うつの原因と症状を考える【心に原因がある時は心療内科を受診】

生活ぶりをよく知る医師と

ハート

それぞれのタイプを知る

誰でも名医にかかりたいと考えます。名医はうまく治せる医者のことであり、うまく治せるからこそ高名です。そして、見立て・診断がしっかりとしていることが大前提です。ところが、近年、見立てが上手でも、治せるとは限らないということがおきています。それは、うつ病治療もチームを組むからです。つまり、医師だけでなくその脇をかためる病院内のスタッフに支えられないと治りません。急性期の症状をおさめるだけでは、名医とはいえないわけです。また、うつ病を診てもらう精神科のひとつの特徴として、誰に対しても名医であるということはなく、これは相性があるからです。出身大学や博士号などもあてになりませんし、メディアに出ている著名人的な医師も名医にはなり得ません。高名な学者や教授も同様です。そのため、自分にとって名医となる医師がいる病院選びが必要です。まず、生活ぶりに関して知ろうとする努力をするかどうかは大事になります。家族の様子や職場でのことなどを良く知り共感してくれる医師がいるかどうかが見極めポイントになります。症状に関してはもちろん、暮らし向きのことを多く聞き、生活の基礎である経済状態に関して見据えている医師は安心です。こうしたことを総合すると自宅から近距離にあり地域に溶け込んでいる医療機関が最適です。いわゆる典型的なうつ病と呼ばれているものは、全人類の10パーセントに及ぶ人が生涯のうち一度はかかる可能性があるといわれ、糖尿病やリウマチよりもはるかに一般的な病気です。躁状態の症状がなく、うつだけがみられるのが大うつ病性障害といわれます。職場のトラブルや受験、多忙などの、どこにでもあるストレスがきっかけとなることもあり、それに加えて、もともと地味でひどくまじめ、几帳面な人がストレスのある状態に陥ったときに発生しやすい病気です。

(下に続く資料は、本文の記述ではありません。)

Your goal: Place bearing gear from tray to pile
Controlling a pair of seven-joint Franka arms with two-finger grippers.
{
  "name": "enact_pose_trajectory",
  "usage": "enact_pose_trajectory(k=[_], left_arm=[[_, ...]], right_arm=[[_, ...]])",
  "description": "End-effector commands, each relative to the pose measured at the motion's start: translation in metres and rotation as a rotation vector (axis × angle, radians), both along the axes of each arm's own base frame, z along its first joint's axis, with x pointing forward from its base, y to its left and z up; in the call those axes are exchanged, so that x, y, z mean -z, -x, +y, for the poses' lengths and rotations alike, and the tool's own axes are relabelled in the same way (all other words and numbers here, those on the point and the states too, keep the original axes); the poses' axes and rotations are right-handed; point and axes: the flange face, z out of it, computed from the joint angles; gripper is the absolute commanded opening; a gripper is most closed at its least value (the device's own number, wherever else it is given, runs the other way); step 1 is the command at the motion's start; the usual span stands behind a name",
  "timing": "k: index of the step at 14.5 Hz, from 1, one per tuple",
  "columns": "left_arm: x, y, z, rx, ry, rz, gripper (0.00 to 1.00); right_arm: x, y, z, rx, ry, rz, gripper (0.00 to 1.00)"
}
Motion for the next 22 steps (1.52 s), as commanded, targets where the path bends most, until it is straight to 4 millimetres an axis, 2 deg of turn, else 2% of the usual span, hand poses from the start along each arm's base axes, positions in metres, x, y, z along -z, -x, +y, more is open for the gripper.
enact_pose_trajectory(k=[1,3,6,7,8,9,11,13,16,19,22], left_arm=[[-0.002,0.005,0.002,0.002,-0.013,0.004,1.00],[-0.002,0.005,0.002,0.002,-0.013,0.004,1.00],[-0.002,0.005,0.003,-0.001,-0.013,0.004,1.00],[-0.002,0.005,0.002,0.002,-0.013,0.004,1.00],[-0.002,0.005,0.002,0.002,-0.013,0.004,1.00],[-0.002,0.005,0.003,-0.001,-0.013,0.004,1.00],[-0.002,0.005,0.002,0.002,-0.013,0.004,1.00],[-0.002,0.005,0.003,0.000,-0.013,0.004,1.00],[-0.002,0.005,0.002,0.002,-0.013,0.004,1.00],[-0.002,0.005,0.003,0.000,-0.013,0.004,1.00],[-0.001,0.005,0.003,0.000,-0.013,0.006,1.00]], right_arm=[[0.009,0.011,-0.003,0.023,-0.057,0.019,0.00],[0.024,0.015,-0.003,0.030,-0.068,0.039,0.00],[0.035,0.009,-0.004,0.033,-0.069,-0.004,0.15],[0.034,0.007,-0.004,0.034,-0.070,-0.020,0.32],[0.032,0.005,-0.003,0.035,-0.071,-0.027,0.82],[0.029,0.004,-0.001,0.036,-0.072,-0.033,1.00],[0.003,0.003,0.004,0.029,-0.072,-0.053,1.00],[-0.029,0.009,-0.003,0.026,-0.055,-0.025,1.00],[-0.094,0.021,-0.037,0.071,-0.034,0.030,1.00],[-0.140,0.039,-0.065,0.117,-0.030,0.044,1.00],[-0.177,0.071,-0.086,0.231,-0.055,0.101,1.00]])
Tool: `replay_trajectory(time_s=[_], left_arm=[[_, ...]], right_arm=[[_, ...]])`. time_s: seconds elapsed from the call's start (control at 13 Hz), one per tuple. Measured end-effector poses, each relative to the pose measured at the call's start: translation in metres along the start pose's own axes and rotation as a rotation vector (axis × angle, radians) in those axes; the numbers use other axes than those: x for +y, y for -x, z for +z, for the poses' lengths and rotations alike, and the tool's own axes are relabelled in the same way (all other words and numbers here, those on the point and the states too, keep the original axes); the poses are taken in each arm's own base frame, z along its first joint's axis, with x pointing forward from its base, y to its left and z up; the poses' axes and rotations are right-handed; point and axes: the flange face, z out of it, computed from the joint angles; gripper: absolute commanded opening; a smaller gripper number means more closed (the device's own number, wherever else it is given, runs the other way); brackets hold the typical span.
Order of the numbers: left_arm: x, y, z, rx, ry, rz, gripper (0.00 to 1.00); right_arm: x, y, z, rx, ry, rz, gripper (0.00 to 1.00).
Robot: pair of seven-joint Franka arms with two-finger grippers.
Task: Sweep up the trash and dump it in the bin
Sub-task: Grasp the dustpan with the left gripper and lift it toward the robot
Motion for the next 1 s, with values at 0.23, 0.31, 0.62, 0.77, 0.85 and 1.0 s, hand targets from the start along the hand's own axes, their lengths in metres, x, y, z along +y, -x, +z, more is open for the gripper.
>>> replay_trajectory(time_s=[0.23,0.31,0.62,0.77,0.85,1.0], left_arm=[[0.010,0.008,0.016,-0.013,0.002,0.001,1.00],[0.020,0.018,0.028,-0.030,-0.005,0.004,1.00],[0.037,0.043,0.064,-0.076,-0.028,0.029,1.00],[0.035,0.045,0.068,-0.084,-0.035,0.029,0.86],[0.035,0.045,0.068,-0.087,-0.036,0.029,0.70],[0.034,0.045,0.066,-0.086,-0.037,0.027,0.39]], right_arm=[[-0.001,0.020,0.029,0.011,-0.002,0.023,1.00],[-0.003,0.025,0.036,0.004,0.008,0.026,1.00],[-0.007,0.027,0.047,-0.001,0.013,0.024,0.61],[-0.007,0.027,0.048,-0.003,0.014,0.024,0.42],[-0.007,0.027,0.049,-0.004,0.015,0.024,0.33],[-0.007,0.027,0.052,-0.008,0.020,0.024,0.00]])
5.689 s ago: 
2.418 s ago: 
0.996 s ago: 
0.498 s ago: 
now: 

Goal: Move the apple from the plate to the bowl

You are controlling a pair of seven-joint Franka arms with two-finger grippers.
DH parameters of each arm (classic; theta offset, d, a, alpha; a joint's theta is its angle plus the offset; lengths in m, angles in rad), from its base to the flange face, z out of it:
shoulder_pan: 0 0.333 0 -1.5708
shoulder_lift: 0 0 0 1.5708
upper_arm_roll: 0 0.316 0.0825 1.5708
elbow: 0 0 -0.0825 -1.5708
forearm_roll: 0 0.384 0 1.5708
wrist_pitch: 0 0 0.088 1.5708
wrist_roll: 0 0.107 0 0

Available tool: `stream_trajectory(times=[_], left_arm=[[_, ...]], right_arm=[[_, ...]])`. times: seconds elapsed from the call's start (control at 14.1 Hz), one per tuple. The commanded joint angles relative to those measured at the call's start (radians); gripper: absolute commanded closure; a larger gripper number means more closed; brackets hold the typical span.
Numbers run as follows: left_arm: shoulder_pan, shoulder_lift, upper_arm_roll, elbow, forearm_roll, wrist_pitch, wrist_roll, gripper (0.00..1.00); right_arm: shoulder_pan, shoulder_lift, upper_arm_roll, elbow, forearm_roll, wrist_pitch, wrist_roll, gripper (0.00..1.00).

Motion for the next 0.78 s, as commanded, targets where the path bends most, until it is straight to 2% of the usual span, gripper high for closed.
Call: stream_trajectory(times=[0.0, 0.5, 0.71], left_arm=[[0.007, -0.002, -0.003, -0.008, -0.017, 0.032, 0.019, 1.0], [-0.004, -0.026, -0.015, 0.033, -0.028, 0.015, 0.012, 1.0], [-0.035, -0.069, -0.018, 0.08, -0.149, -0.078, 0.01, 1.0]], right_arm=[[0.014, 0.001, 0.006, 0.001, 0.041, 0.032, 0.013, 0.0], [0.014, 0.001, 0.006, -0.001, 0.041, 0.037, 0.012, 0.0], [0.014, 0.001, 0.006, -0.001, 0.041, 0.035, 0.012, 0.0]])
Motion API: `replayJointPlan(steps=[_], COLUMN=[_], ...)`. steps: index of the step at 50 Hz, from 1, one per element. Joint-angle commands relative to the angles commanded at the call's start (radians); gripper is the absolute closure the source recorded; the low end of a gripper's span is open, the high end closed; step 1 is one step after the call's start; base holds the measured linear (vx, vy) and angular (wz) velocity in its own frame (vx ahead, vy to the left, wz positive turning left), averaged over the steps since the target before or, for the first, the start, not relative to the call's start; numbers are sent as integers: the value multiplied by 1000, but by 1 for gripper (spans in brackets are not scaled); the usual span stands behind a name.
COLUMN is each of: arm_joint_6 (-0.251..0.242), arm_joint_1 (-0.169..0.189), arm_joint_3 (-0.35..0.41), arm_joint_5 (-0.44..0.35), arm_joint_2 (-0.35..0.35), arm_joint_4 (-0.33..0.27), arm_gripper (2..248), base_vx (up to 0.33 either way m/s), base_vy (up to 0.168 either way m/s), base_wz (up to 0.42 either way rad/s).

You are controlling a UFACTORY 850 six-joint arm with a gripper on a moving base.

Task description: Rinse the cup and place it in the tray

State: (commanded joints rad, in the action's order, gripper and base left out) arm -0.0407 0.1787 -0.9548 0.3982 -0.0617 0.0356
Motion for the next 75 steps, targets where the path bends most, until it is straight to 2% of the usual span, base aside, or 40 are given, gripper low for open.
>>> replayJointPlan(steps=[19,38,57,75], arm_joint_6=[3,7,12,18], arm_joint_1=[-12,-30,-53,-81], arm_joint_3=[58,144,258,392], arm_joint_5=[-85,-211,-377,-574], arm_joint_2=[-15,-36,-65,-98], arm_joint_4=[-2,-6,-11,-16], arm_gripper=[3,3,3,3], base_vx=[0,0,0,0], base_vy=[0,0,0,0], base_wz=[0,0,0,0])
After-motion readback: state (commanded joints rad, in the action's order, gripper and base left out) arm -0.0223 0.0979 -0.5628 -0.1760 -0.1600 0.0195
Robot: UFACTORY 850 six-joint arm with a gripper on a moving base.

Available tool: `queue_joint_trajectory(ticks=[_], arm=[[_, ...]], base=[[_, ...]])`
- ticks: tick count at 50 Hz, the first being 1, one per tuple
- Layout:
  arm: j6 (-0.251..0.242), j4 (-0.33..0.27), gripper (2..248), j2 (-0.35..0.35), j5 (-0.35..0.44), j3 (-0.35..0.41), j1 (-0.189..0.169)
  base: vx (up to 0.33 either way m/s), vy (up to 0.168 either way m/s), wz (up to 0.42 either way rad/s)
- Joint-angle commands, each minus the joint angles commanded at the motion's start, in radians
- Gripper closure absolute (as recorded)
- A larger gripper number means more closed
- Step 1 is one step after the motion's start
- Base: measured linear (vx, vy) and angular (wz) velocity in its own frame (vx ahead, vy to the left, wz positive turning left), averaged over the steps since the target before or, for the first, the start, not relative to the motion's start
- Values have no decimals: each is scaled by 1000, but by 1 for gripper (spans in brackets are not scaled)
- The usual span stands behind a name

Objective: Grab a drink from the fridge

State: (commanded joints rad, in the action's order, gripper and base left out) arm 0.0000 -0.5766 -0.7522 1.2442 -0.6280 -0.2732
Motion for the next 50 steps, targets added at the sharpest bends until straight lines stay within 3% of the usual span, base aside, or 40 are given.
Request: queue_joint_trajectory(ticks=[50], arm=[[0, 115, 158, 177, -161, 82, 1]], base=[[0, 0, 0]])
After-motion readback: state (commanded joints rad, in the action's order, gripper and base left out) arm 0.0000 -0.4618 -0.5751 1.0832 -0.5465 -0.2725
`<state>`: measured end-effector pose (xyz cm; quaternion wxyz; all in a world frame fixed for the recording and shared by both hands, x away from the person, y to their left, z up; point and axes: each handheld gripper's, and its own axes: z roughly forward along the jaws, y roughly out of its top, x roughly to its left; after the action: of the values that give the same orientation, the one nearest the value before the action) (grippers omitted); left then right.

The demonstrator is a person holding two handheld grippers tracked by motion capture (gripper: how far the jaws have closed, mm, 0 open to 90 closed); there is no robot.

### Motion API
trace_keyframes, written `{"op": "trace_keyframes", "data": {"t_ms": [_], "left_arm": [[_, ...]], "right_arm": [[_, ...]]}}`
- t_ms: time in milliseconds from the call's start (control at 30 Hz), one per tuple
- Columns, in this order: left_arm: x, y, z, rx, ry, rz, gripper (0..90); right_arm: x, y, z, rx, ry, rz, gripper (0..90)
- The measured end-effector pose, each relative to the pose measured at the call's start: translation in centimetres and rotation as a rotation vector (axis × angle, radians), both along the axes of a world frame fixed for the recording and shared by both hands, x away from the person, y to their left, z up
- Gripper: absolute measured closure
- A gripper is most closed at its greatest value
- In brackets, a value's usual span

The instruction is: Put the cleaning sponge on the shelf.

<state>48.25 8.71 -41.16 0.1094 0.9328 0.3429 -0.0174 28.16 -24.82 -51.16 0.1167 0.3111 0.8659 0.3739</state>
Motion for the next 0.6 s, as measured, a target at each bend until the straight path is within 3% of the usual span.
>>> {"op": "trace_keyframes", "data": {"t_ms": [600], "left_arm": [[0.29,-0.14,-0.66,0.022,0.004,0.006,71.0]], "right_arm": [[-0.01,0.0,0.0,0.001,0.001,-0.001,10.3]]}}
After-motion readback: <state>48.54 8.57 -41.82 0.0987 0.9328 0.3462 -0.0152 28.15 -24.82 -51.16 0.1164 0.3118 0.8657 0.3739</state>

治療を開始して数ヶ月でよくなることもあり、治るまでの期間は多少異なるものの、総じて薬物治療の反応がよく治りやすいのがこのタイプの特色です。ただし、完全に治ってないうちに、抗うつ剤を中止すると再燃します。また、後遺症を伴うものではないですが、繰り返しやすいタイプです。一方で躁状態の症状があるものを双極性障害といいます。新型うつ病の一部はこのタイプも混じっています。成人人口の1から2パーセントとの生涯有病率とされてきましたが、近年3から4パーセントと増加傾向になります。正反対の躁状態があるにも関わらず、睡眠に関しては不眠になるのが特徴です。眠ろうとしても眠れない、眠るのがもったいないので眠ろうとしないというある意味正反対の不眠にそれぞれ陥ります。そして、病前性格は循環気質が多いです。